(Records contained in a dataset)
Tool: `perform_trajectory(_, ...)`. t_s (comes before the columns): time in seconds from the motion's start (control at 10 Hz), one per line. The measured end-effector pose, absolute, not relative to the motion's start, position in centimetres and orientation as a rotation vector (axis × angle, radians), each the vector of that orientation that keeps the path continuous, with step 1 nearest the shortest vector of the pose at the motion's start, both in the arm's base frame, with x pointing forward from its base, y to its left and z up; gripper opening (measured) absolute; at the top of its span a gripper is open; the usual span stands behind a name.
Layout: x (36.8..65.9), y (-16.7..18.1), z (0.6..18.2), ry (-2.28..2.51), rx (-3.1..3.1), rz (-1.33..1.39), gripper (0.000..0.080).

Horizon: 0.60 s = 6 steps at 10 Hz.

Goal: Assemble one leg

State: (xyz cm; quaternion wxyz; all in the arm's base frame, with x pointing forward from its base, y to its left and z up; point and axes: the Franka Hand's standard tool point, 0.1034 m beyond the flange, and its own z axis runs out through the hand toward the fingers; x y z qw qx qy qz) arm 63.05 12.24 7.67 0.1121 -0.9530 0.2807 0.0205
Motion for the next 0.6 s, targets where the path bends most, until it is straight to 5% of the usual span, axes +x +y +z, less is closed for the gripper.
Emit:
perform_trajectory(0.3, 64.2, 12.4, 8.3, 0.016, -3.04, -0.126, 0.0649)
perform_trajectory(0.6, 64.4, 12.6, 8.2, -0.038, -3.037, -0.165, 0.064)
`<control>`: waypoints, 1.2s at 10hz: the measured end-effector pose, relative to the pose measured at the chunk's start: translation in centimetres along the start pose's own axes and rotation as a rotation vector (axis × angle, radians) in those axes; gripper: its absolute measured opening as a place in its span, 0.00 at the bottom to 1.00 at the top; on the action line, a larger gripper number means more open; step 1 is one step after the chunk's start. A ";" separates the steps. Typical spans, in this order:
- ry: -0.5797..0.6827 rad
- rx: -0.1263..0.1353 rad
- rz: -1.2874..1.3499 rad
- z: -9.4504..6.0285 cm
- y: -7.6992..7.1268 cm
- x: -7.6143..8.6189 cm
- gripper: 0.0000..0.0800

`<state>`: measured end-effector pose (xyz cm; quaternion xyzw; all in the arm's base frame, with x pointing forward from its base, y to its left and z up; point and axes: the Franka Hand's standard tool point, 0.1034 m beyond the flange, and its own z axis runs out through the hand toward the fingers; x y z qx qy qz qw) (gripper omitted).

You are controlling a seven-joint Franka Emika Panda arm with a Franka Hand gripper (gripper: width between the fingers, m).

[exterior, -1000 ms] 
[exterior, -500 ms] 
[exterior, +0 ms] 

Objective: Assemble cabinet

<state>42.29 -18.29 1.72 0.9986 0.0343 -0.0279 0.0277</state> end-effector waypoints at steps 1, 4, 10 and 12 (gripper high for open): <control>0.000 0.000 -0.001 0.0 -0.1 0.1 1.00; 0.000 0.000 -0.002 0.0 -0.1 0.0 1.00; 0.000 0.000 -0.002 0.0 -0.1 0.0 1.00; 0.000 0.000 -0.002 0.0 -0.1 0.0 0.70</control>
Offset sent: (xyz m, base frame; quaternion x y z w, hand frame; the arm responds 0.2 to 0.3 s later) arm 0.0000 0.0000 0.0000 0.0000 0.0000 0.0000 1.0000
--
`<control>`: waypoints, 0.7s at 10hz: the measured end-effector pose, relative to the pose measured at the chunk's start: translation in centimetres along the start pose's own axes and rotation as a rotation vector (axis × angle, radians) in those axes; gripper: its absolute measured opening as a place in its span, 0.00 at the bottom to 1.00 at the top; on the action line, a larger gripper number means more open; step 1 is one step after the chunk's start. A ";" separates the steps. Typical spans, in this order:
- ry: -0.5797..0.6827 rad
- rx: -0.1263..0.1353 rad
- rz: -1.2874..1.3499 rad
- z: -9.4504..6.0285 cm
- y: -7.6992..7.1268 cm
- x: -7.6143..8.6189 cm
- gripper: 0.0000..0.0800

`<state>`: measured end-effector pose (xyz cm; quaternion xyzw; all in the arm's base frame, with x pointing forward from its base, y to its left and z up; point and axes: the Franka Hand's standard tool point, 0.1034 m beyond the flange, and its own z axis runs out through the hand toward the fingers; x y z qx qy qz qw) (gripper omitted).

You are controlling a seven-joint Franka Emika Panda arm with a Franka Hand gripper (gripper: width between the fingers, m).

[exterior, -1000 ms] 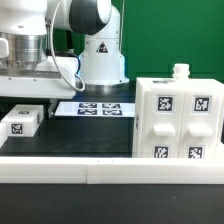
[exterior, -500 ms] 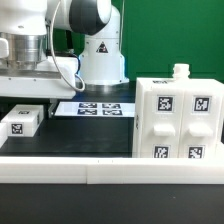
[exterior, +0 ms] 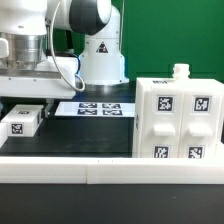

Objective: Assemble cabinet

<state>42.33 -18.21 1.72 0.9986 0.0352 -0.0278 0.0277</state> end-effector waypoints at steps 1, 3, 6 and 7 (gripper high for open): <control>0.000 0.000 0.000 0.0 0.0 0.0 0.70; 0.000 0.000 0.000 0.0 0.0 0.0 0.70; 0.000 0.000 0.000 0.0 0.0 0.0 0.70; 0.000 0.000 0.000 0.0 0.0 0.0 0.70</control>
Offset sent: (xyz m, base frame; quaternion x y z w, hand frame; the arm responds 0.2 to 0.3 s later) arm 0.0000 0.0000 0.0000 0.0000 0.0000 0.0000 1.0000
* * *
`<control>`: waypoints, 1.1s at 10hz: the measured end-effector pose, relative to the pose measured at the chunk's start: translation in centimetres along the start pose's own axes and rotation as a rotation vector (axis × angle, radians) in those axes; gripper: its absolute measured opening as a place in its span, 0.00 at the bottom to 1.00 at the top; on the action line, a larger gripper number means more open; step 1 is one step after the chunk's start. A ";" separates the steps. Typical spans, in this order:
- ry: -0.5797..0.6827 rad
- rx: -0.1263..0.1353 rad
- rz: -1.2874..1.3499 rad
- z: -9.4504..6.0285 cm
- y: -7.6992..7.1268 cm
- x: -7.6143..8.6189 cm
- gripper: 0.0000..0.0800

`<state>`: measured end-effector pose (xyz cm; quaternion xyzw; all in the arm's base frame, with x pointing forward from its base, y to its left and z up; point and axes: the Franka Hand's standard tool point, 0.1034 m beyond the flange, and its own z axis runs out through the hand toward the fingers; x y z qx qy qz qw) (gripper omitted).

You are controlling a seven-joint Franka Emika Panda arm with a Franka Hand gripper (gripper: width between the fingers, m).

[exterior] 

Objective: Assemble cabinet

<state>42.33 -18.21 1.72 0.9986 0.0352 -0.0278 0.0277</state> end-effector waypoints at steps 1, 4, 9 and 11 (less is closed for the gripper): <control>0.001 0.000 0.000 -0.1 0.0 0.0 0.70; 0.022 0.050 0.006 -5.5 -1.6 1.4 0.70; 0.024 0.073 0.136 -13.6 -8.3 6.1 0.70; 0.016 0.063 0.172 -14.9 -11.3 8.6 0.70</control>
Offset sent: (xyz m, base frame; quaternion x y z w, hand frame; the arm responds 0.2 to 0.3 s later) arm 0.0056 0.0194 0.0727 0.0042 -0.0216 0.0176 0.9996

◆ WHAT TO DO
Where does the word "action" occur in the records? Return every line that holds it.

◆ RESULT
`<control>`: waypoints, 1.2s at 10hz: the measured end-effector pose, relative to the pose measured at the chunk's start: translation in centimetres along the start pose's own axes and rotation as a rotation vector (axis × angle, radians) in those axes; gripper: its absolute measured opening as a place in its span, 0.00 at the bottom to 1.00 at the top; on the action line, a larger gripper number means more open; step 1 is one step after the chunk's start. A ";" separates the steps. Typical spans, in this order:
`<control>`: waypoints, 0.7s at 10hz: the measured end-effector pose, relative to the pose measured at the chunk's start: translation in centimetres along the start pose's own axes and rotation as a rotation vector (axis × angle, radians) in those axes; gripper: its absolute measured opening as a place in its span, 0.00 at the bottom to 1.00 at the top; on the action line, a larger gripper number means more open; step 1 is one step after the chunk's start. A ";" separates the steps. Typical spans, in this order:
`<control>`: waypoints, 1.1s at 10hz: the measured end-effector pose, relative to the pose measured at the chunk's start: translation in centimetres along the start pose's own axes and rotation as a rotation vector (axis × angle, radians) in those axes; gripper: its absolute measured opening as a place in its span, 0.00 at the bottom to 1.00 at the top; on the action line, a larger gripper number means more open; step 1 is one step after the chunk's start. A ";" separates the steps. Typical spans, in this order:

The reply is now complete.